Cracked password analytics with Kraken

Hi!

We are releasing Kraken, HN Security’s internal tool to analyze passwords cracked during security assessments.

Introduction

During our assessments, it’s common to get our hands on some hashed passwords, often related to an Active Directory (AD) domain. A password dump is usually obtained after compromising a domain controller and it contains the password hash of every account configured in the domain. In the Windows AD case, this hash is usually an NTLM hash, which doesn’t offer strong protection against brute force and dictionary attacks.

At this stage, we usually start a password cracking attack on the dumped hashes to assess the strength of the passwords used to access the domain’s accounts. And guess what? Users’ passwords are usually weak!

This step allows us to get an overview of both the effectiveness of the password policies implemented in the domain and the awareness on the importance of strong passwords. We believe that this information is crucial to assess the security of an organization and, if presented correctly, it can have a significant impact on improving its security posture. However, the critical point is to present the results of this analysis in the best way possible.

First of all, we need to avoid giving the chance of blaming the users or, even worse, finding a scapegoat to blame for the analysis results. The focus should always be on password policies and the importance of security awareness in the employees, never on single cases. For this reason, we anonymize the report, excluding any information that would allow identifying the users.

Then, we need to show the impact of the analysis. Indeed, the list of cracked passwords doesn’t provide a lot of information and it is not very useful by itself. For this reason, we need to aggregate the results and extract some useful statistics.

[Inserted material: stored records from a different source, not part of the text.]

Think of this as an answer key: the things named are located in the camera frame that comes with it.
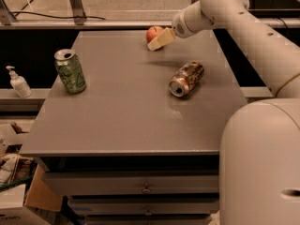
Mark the metal railing frame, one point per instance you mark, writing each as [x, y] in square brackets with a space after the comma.
[116, 14]

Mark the grey drawer cabinet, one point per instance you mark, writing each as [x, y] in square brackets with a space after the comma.
[126, 151]

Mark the white box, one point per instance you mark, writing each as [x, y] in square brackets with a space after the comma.
[12, 210]

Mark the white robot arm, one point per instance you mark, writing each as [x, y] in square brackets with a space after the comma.
[259, 155]

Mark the orange soda can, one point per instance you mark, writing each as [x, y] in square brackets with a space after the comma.
[186, 78]

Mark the cardboard box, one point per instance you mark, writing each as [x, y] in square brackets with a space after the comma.
[41, 196]

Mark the red apple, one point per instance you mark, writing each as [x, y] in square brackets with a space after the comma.
[152, 32]

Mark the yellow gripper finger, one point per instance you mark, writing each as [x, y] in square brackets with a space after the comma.
[163, 38]

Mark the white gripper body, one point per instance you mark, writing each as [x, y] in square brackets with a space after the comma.
[180, 24]

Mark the white pump bottle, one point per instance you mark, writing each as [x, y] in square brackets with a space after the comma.
[18, 83]

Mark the green soda can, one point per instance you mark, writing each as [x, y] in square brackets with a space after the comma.
[70, 71]

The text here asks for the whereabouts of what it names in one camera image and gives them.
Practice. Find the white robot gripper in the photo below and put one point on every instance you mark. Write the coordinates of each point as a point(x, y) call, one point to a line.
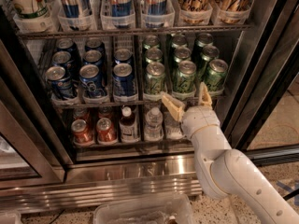
point(200, 119)

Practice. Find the green can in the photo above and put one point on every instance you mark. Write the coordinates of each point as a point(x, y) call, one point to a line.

To speed up and standardize this process we developed Kraken. Even if Kraken is designed to integrate with the workflow that we usually follow in this type of activity on Windows AD, it could also be used for similar activities that require password cracking (e.g. Azure AD, LDAP) with minor modifications.

Features

Kraken performs different types of analytics to visualize the results from different points of view, trying to identify patterns in the provided data. We will now take a brief look at the charts automatically generated by Kraken.

Password analysis

This chart is pretty simple, yet crucial in understanding the impact of the analysis. It shows how many of the passwords we were able to crack, giving an immediate idea of the overall security posture.

Character analysis

In this step we analyze the charset used in the cracked passwords. This is important to show potential flaws in the implemented password policy. If we can identify a prevalence of passwords that are based on small charsets we should probably consider implementing a more strict password policy. However, this chart should be interpreted carefully, knowing that it’s biased because we are considering only the passwords that were successfully cracked. To address this bias, you can also include the not-cracked passwords in this chart by using the show-not-cracked option.

Length analysis

This analysis is self explanatory, we want to check the length of the cracked passwords. This allows to evaluate the implemented password policy and identify possible flaws. As in the character analysis, we need to be aware that this chart is biased against the shorter passwords that are easier to crack. Also in this case, the show-not-cracked option can be used.

Topology analysis

With this analysis, we try to highlight patterns in cracked passwords. The tool will automatically categorize some of the passwords based on some basic patterns. For example, we look for passwords that are based on the username or are composed of repeated words, adding more context to the chart. Typical examples are passwords that contain the name of the company or the year when the password was changed. We can simply add custom categories that will be used in this analysis with the dictionary and the regex options.

Leaked passwords analysis

This is an optional analysis that checks automatically the presence of cracked credentials in public data breaches. It gives us an overview of the safety of passwords based on real data, allowing us to get another point of view on password strength. This check is done anonymously, the cleartext passwords never leave the device to guarantee password safety. We implemented this feature using two different services:

haveibeenpwned

This API offered by haveibeenpwned checks for the presence of the password in a database with hundreds of millions of real-world passwords previously exposed in data breaches.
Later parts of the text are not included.